Quanto alle altre due aree analizzate, se sui temi nutrizionali l’Italia dà punti a molti nel promuovere una dieta sana e sostenibile, non si può dire lo stesso in ambito di sistemi agricoli, in particolare per quanto riguarda il consumo idrico. Come molti paesi del Mediterraneo, infatti, in Italia la “pressione sulle risorse di acqua di superficie e di falda per la produzione alimentare” è piuttosto alta. Servono politiche per promuovere un’irrigazione sostenibile e in questo settore i margini di miglioramento sono piuttosto ampi.
La sostenibilità alimentare nel resto del mondo
Secondo il più recente report dell’Unep, oggi nel mondo si spreca quasi un miliardo di tonnellate di cibo all’anno.

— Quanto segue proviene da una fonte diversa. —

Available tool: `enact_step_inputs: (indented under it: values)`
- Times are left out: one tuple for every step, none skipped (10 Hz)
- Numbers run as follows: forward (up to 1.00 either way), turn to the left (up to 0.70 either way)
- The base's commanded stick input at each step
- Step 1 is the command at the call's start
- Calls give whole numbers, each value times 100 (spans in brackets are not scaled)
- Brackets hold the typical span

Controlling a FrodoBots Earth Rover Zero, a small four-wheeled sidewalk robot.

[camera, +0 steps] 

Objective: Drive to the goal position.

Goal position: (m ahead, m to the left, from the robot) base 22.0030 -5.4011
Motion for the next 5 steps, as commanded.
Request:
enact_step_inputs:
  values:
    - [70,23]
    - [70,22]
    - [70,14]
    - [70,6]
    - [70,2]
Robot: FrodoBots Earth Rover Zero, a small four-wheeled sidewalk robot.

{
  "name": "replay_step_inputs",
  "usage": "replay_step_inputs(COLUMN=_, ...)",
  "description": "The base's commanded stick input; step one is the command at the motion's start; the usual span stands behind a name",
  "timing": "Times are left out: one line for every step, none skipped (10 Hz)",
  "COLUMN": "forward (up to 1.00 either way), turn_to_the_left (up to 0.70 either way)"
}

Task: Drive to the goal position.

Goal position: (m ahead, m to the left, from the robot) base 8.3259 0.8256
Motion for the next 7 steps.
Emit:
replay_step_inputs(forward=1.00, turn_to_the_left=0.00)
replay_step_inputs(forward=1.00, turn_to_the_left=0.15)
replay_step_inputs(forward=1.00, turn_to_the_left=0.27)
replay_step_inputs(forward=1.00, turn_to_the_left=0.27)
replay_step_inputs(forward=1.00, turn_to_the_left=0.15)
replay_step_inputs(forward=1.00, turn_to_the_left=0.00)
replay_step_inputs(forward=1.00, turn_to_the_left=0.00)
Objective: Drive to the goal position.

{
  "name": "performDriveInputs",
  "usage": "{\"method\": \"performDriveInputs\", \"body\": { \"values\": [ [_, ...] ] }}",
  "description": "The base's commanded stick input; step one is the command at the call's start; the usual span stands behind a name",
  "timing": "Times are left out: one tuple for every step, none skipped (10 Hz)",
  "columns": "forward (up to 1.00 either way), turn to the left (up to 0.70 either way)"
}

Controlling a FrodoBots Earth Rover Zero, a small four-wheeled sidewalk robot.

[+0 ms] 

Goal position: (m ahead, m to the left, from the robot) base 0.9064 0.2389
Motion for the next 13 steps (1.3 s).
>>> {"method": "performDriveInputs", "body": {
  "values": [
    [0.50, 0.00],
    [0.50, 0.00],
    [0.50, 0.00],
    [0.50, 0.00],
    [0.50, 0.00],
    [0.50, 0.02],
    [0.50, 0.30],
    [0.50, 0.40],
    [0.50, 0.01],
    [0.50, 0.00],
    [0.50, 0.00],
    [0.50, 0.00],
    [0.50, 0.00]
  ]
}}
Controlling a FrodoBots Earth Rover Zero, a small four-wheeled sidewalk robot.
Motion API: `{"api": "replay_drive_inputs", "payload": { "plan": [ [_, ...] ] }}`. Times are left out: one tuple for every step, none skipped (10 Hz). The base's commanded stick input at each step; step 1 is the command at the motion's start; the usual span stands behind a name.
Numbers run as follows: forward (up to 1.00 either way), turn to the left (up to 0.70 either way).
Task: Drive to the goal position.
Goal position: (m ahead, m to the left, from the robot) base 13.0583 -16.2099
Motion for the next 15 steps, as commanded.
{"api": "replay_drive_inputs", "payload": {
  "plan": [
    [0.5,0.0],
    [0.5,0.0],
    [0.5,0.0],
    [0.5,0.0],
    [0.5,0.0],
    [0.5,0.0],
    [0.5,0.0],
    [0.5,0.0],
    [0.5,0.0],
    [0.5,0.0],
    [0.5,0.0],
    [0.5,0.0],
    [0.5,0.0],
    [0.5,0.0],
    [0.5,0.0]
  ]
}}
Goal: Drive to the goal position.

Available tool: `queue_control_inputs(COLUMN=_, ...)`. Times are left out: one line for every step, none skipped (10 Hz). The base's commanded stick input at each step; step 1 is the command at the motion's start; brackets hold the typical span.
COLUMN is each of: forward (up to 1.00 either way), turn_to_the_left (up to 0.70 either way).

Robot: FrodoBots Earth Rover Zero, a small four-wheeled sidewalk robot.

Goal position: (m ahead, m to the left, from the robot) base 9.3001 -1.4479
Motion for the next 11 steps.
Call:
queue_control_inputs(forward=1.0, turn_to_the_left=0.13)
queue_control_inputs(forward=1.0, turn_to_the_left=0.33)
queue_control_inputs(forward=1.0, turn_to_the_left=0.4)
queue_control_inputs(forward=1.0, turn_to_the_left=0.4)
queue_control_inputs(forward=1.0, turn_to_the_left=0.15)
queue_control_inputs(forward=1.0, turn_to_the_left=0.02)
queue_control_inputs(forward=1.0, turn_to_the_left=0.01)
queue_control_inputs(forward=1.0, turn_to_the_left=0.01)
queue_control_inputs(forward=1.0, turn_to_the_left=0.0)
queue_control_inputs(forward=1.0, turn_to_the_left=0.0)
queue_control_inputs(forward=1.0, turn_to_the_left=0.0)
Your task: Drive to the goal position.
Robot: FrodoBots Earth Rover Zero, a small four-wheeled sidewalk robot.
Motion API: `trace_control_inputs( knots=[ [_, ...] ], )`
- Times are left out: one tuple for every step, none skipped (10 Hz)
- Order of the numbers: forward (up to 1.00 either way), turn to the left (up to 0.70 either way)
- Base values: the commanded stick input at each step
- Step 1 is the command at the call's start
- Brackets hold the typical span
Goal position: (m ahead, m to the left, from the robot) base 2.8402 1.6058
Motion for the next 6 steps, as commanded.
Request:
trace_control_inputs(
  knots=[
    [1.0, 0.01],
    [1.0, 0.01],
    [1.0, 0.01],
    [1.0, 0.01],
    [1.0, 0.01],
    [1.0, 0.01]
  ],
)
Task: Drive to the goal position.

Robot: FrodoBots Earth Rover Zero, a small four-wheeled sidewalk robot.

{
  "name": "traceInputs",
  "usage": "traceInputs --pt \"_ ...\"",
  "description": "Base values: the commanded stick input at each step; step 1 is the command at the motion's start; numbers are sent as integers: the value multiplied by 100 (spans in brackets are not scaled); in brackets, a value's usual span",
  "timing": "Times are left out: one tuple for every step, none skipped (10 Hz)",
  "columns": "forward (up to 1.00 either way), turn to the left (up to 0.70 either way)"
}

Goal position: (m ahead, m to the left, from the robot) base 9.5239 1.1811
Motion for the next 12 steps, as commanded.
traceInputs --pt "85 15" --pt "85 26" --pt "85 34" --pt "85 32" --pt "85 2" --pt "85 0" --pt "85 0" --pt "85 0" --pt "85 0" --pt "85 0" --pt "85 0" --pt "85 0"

Nonostante la gravità del problema, solo il 28% dei Paesi analizzati dal Food Sustainability Index dimostra di avere una strategia dedicata al tema. Le migliori politiche in atto sono quelle di Francia, Italia, Stati Uniti, Germania e Argentina.
Anche per quanto riguarda la sostenibilità dei sistemi agricoli c’è ancora molto da fare, soprattutto se si guarda al nesso, fin troppo sottovalutato, tra agricoltura e cambiamento climatico: meno del 50% di tutti i Paesi analizzati ha inserito il clima all’interno delle politiche agricole. In questo campo i Paesi migliori sono Finlandia, Estonia, Austria, Tanzania e Svezia.
Infine, quando si parla di nutrizione e attenzione alla dieta e ai suoi effetti sulla salute e la qualità della vita, i migliori sono Giappone, Svezia, Danimarca, Francia e Cina. “Questa – sottolinea il report - è probabilmente l’area che, più di altri, mette in luce le differenze che ancora caratterizzano i Paesi ad alto e basso reddito: infatti, 19 dei 20 Paesi con i migliori risultati sono Paesi ad alto reddito, in cui le diete sane e sostenibili sono economicamente accessibili alla popolazione. Tuttavia, solo 7 di questi 19 paesi includono l’aspetto della sostenibilità della dieta nelle linee guida alimentari nazionali”.
“I risultati dell'Indice di sostenibilità alimentare 2021 evidenziano che i Paesi di tutto il mondo hanno ancora molto da fare per affrontare le sfide chiave dei sistemi alimentari”, sottolinea Martin Koehring, Senior Manager dell’Economist Impact. “La nostra ricerca mostra che gli sforzi per affrontare la sostenibilità alimentare si affiancano agli sforzi per affrontare altri obiettivi chiave, sociali ed economici, come lo sviluppo umano, lo sviluppo sostenibile, l'uguaglianza di genere, la spesa sanitaria e il sostegno all'innovazione”.